Only 14% women judges sit on the bench in the High Courts.
The lower courts are slightly better at 34–37% women judges, even that does not necessarily trickle down to the most senior topmost appointment of judges.
Why Representation Matters
Legitimacy and credibility: A representative judiciary is one which is given more trust and respect by society.
Competently well-versed judgments: Women introduce new insights and experience to enhance judicial judgments.
Judgmental quality: Gendered sensitivity cases, family law cases, and employment discrimination cases all improve with equal benches.
Barriers to Women’s Progress
Unpredictable appointment process: Collegium process not clear, often skipping meritorious woman candidates.
Bukharized promotion: Promotion of woman judges at successive stages of their life, so they don’t get higher posts to rise.
Vacuum in leadership: The woman Chief Justice of India has occurred only once in 25 High Courts.
Ripple Effect of Underrepresentation
Case pendency: Judicial appointments lead to pendency, which can be cured by growing number of woman judges.
Decreased expectations: Invisibilised woman leadership retards women law graduates.
Loss of faith: An undiverse court can lose faith of the people.
The Way Ahead
Act positively on judicial appointments, with proper respect to women.

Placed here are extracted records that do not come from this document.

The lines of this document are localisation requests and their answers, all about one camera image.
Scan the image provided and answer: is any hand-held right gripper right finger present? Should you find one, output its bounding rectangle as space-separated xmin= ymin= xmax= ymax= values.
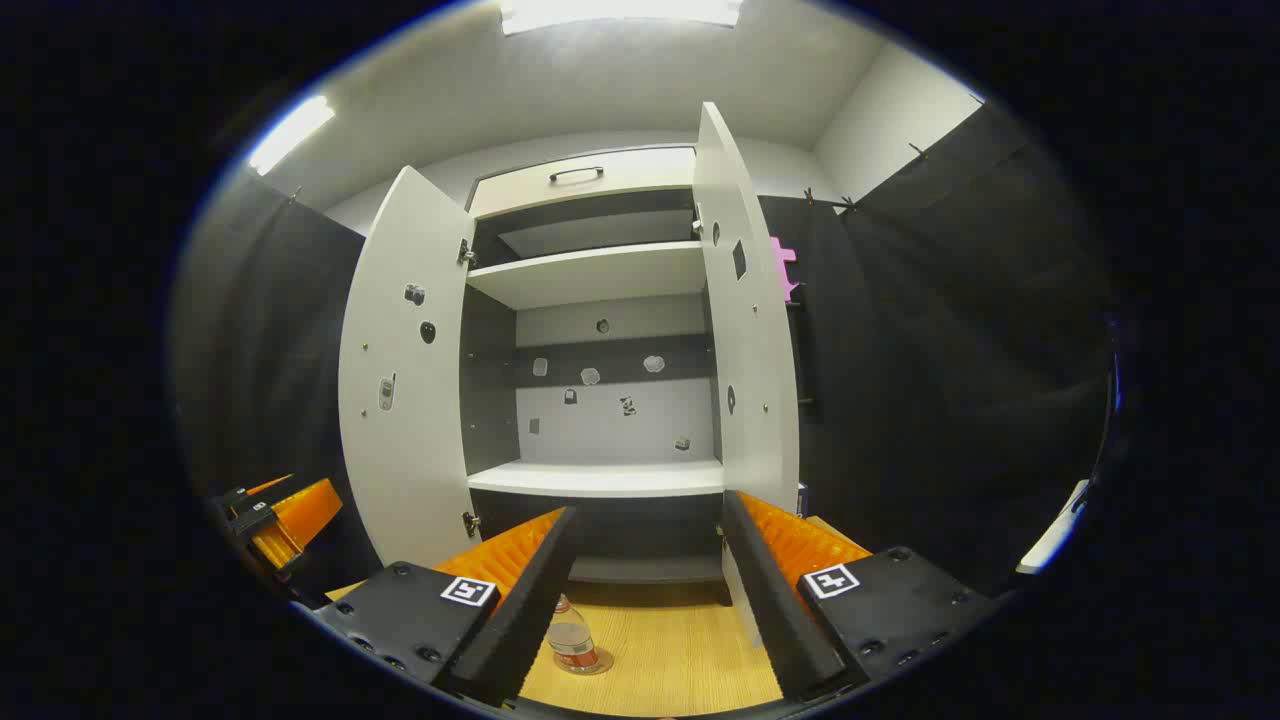
xmin=722 ymin=490 xmax=1001 ymax=701

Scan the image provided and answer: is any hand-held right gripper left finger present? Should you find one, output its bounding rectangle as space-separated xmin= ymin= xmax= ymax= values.
xmin=313 ymin=505 xmax=579 ymax=708

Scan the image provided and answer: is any clear plastic bottle red label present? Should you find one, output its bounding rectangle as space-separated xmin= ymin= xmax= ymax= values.
xmin=547 ymin=593 xmax=614 ymax=676

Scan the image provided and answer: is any white cabinet door cat sticker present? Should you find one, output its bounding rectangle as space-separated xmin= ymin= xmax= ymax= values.
xmin=693 ymin=100 xmax=801 ymax=649

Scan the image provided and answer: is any white cabinet shelf board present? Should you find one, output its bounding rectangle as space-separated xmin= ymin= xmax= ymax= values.
xmin=466 ymin=241 xmax=707 ymax=310
xmin=467 ymin=459 xmax=725 ymax=499

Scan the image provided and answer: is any white and grey cabinet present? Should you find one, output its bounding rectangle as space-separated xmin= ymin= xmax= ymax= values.
xmin=460 ymin=145 xmax=736 ymax=606

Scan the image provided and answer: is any black backdrop cloth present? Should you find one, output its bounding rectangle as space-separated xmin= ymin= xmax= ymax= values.
xmin=170 ymin=100 xmax=1116 ymax=601

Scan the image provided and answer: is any ceiling light panel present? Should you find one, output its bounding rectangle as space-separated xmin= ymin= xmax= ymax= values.
xmin=500 ymin=0 xmax=743 ymax=36
xmin=248 ymin=95 xmax=336 ymax=176

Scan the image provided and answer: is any white cabinet top panel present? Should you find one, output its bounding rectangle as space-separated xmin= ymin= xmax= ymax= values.
xmin=468 ymin=147 xmax=698 ymax=219

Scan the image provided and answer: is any white cabinet door camera sticker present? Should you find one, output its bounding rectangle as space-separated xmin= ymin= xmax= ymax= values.
xmin=338 ymin=165 xmax=479 ymax=571

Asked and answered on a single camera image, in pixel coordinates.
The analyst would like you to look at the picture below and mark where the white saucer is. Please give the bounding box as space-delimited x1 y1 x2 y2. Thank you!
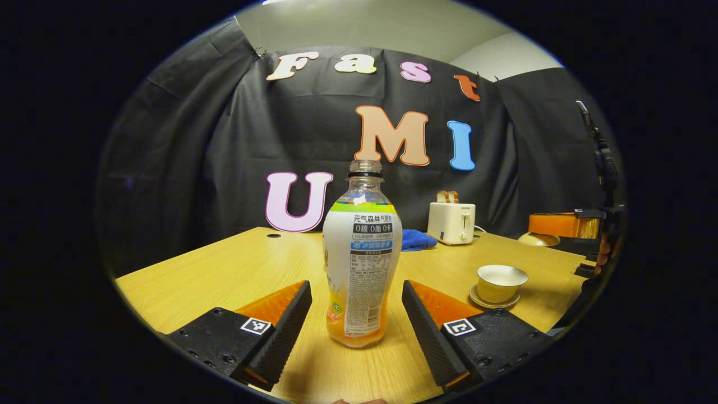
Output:
469 285 521 310

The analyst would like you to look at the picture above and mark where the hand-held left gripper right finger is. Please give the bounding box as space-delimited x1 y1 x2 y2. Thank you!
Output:
402 279 553 393

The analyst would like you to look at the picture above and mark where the blue towel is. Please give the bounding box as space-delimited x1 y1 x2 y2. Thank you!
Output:
401 229 438 252

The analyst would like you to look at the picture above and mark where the cream toaster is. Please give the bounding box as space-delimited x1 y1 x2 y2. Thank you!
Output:
427 201 476 246

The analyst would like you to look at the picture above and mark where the black backdrop cloth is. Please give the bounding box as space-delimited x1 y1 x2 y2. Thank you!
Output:
95 17 623 278

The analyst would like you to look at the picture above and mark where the white teacup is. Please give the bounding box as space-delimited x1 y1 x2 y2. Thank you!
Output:
477 264 529 304

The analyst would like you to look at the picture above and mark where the clear water bottle white label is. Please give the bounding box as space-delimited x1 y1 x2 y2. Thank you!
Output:
322 160 403 349

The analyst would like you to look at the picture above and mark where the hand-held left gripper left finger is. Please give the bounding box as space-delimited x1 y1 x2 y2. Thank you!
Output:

Rectify the appointment process on open and merit lines.
Offer career guidance and mentoring to lady advocates to build pipeline for best court appointments.
Carry out research on structural changes such as an All-India Judicial Service to bring in uniformity, diversity, and efficiency in appointment-making.
Conclusion: Not equality of issue—to prepare the bench women-friendly—but empowering justice. An equal bench is more stable, encourages better adjudication more, and motivates women generations towards a career in law. For being credible and believed, the judiciary must match the society it adjudicates.